§ WORK TO COMPLETE
The answer is to be the full listing, unchanged in every line.

§ INFORMATION PROVIDED
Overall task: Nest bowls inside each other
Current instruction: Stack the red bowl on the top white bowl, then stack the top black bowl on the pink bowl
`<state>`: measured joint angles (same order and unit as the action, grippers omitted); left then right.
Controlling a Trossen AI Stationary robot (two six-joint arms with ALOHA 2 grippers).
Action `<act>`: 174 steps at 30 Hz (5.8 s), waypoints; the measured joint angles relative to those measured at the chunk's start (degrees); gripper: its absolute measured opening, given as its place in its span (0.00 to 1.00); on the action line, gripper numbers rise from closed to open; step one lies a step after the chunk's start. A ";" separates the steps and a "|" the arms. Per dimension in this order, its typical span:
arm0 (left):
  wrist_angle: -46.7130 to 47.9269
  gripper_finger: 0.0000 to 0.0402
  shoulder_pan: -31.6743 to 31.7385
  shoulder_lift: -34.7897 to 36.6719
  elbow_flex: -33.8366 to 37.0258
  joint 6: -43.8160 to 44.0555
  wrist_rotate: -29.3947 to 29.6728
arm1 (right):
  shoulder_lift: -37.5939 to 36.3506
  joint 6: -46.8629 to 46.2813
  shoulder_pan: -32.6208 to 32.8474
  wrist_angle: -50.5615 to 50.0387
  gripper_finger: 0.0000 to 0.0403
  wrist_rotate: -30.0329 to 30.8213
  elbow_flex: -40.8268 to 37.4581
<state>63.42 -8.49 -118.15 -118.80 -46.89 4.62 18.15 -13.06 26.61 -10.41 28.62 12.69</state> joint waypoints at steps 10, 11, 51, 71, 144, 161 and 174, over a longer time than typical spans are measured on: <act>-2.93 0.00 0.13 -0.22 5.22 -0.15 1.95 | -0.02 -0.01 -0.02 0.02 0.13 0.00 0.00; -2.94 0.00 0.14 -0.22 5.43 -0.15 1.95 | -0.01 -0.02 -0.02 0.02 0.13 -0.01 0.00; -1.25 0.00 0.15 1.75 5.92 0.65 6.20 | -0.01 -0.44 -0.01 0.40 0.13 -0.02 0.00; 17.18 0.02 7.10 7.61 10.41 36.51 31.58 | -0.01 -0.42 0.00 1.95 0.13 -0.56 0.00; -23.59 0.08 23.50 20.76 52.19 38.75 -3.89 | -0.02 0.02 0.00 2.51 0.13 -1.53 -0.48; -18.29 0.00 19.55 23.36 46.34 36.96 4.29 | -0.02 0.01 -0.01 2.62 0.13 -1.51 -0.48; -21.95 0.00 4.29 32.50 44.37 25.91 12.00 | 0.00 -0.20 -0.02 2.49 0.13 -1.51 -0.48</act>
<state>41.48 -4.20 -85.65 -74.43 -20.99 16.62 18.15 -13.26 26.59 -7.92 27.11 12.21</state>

§ RESPONSE TO THE EXERCISE
Overall task: Nest bowls inside each other
Current instruction: Stack the red bowl on the top white bowl, then stack the top black bowl on the pink bowl
`<state>`: measured joint angles (same order and unit as the action, grippers omitted); left then right.
Controlling a Trossen AI Stationary robot (two six-joint arms with ALOHA 2 grippers).
Action `<act>`: 174 steps at 30 Hz (5.8 s), waypoints; the measured joint angles relative to those measured at the chunk's start (degrees); gripper: its absolute measured opening, given as its place in its span (0.00 to 1.00); on the action line, gripper numbers rise from closed to open; step one lies a step after the chunk's start. A ";" separates the steps and a "|" the arms. Per dimension in this order, its typical span:
arm0 (left):
  wrist_angle: -46.7130 to 47.9269
  gripper_finger: 0.0000 to 0.0402
  shoulder_pan: -31.6743 to 31.7385
  shoulder_lift: -34.7897 to 36.6719
  elbow_flex: -33.8366 to 37.0258
  joint 6: -43.8160 to 44.0555
  wrist_rotate: -29.3947 to 29.6728
arm1 (right):
  shoulder_lift: -37.5939 to 36.3506
  joint 6: -46.8629 to 46.2813
  shoulder_pan: -32.6208 to 32.8474
  wrist_angle: -50.5615 to 50.0387
  gripper_finger: 0.0000 to 0.0403
  wrist_rotate: -30.0329 to 30.8213
  elbow_flex: -40.8268 to 37.4581
<state>63.42 -8.49 -118.15 -118.80 -46.89 4.62 18.15 -13.06 26.61 -10.41 28.62 12.69</state> joint waypoints at steps 10, 11, 51, 71, 144, 161 and 174, over a longer time than typical spans are measured on: <act>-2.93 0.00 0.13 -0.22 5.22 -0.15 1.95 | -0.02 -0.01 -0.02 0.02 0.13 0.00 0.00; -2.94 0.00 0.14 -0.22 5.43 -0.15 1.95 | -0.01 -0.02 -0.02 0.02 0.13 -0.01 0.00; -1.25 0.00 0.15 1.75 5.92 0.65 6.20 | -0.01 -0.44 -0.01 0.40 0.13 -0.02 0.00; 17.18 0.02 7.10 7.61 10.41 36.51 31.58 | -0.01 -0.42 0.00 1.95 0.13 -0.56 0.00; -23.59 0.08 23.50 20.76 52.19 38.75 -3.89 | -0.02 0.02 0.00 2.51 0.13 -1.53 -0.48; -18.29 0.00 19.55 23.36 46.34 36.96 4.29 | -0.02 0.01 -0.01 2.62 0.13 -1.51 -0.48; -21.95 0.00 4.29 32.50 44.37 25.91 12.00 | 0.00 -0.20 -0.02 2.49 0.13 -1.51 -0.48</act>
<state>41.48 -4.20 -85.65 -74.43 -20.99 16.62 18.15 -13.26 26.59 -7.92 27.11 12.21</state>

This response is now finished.